For the entries that follow, restate word for word the line containing "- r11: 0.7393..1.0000", the line containing "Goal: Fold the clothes", and every line that lies between them.

■ ■ ■ ■ ■

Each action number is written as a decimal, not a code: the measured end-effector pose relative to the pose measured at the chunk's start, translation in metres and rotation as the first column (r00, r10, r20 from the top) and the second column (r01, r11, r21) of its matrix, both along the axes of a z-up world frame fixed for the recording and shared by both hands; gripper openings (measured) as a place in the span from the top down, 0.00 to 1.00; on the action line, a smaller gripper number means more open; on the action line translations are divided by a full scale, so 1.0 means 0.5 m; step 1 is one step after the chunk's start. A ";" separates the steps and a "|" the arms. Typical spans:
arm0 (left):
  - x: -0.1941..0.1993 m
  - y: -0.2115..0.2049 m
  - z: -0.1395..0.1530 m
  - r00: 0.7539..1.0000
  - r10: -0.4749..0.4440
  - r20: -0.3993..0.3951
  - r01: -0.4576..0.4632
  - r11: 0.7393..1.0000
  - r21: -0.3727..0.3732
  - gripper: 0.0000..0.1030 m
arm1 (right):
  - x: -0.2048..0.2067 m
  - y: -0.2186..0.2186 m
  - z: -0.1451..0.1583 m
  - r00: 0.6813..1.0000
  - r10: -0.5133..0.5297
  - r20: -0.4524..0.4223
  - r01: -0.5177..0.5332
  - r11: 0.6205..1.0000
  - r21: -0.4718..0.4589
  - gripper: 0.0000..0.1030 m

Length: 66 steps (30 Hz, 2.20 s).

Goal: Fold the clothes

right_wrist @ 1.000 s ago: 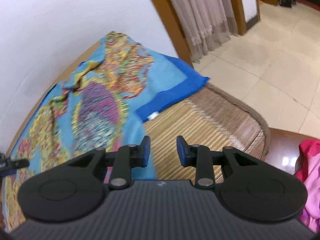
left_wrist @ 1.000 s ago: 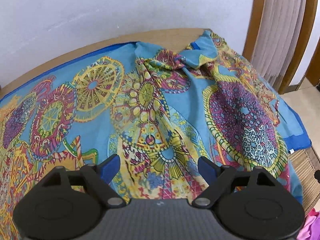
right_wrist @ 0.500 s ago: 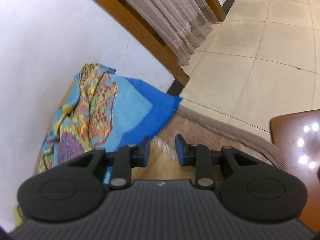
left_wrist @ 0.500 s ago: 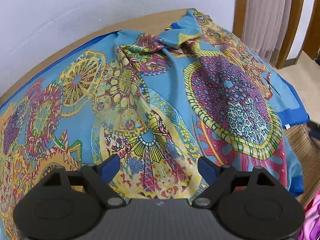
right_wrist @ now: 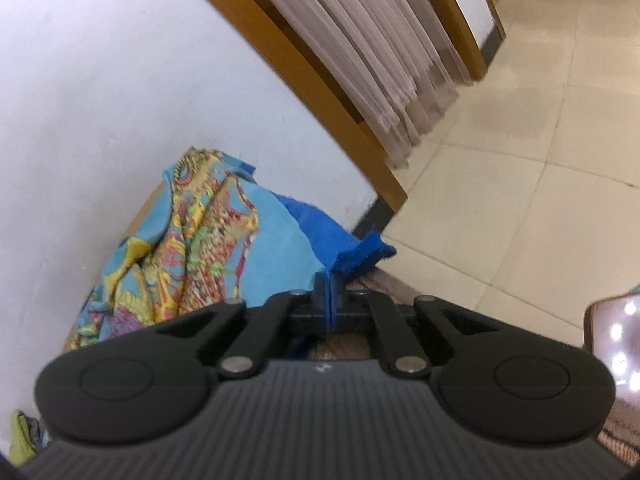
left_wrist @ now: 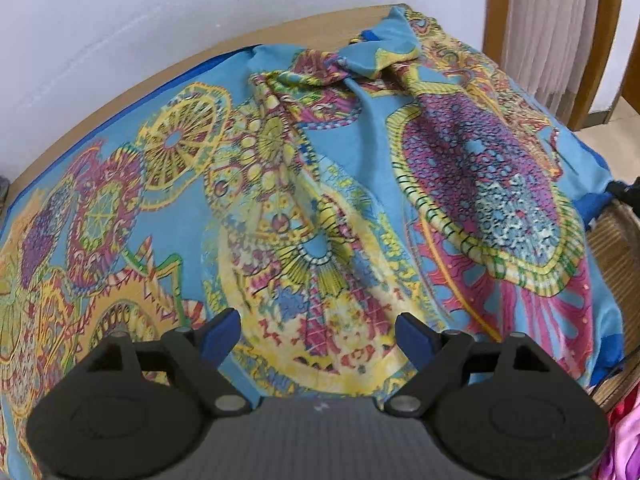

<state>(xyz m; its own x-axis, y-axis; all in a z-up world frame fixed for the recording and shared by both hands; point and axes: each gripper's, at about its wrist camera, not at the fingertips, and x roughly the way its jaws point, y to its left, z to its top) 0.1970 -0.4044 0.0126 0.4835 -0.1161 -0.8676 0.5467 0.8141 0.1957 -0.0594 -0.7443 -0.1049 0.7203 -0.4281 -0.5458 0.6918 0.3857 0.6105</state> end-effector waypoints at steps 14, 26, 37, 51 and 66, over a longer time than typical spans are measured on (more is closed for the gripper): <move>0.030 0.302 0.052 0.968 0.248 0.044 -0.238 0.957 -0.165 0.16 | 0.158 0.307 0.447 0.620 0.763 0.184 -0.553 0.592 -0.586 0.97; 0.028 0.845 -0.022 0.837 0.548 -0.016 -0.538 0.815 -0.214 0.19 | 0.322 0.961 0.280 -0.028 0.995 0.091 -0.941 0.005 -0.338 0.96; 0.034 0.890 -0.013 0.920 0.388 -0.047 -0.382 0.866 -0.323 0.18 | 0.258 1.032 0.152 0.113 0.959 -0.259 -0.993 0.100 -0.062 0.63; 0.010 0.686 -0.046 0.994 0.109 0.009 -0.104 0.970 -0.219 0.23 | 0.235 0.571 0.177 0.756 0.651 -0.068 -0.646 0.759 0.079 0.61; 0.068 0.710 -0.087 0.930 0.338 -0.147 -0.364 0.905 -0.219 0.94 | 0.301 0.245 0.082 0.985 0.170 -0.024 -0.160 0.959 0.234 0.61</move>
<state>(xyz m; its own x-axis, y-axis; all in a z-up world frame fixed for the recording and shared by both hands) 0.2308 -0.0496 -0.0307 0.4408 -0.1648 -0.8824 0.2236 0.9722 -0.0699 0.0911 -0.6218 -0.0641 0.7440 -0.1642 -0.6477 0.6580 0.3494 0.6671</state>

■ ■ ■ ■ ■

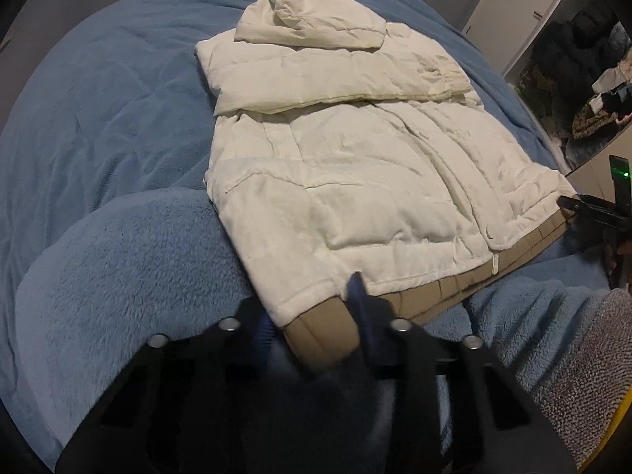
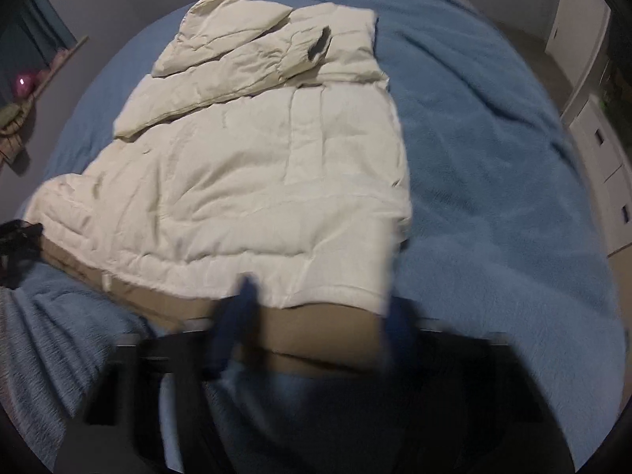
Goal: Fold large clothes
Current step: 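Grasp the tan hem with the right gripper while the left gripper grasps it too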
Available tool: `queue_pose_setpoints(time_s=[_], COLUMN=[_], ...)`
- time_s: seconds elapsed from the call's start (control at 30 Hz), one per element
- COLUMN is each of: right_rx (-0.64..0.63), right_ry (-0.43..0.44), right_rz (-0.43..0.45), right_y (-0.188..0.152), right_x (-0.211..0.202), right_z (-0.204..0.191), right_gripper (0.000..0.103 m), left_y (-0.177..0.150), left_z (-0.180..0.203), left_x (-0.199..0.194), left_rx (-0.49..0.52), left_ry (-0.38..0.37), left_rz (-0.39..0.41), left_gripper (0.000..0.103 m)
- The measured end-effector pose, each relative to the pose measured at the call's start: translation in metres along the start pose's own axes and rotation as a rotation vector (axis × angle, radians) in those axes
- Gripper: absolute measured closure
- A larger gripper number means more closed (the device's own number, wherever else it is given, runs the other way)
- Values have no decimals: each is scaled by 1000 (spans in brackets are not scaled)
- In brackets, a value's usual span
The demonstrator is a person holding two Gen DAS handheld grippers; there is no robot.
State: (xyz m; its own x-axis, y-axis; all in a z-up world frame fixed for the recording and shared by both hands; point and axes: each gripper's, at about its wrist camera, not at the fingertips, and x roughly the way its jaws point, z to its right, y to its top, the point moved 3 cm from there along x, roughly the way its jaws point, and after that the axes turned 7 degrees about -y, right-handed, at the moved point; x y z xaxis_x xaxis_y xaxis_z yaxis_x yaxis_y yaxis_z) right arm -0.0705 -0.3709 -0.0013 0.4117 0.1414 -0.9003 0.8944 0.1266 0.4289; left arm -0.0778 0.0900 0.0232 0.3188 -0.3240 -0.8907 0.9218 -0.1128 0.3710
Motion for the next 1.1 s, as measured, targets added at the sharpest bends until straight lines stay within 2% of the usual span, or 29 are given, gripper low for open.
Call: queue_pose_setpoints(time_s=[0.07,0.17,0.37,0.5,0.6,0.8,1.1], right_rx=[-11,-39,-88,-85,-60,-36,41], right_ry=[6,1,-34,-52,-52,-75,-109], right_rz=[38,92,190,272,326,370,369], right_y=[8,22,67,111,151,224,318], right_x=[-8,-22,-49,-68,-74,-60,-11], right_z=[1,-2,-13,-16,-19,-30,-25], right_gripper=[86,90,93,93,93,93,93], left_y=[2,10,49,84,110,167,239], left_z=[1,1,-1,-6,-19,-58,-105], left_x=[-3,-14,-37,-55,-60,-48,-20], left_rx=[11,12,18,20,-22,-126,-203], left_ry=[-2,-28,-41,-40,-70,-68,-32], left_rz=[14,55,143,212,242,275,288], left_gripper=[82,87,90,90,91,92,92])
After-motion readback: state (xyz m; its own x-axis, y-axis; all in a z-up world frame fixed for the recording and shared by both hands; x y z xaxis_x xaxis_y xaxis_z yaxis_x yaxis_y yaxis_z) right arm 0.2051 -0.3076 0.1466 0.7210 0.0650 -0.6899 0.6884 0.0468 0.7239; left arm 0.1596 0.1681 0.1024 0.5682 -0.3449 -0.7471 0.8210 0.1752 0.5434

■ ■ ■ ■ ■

Answer box:
  - r11: 0.7393..1.0000
  - r21: -0.3727..0.3732
  - gripper: 0.0000..0.1030 m
arm1 (right):
  - x: -0.2048..0.2067 m
  - y: -0.2186..0.2186 m
  - z: -0.1451..0.1583 m
  - r00: 0.6813..1.0000
  - r10: -0.5133..0.5297
  - r20: -0.4524..0.4223
  - r01: -0.5177..0.5332
  - r11: 0.6205..1.0000
  - r21: -0.4718..0.4589
  - gripper: 0.0000..0.1030 m

Length: 66 steps (30 Hz, 2.20 s).

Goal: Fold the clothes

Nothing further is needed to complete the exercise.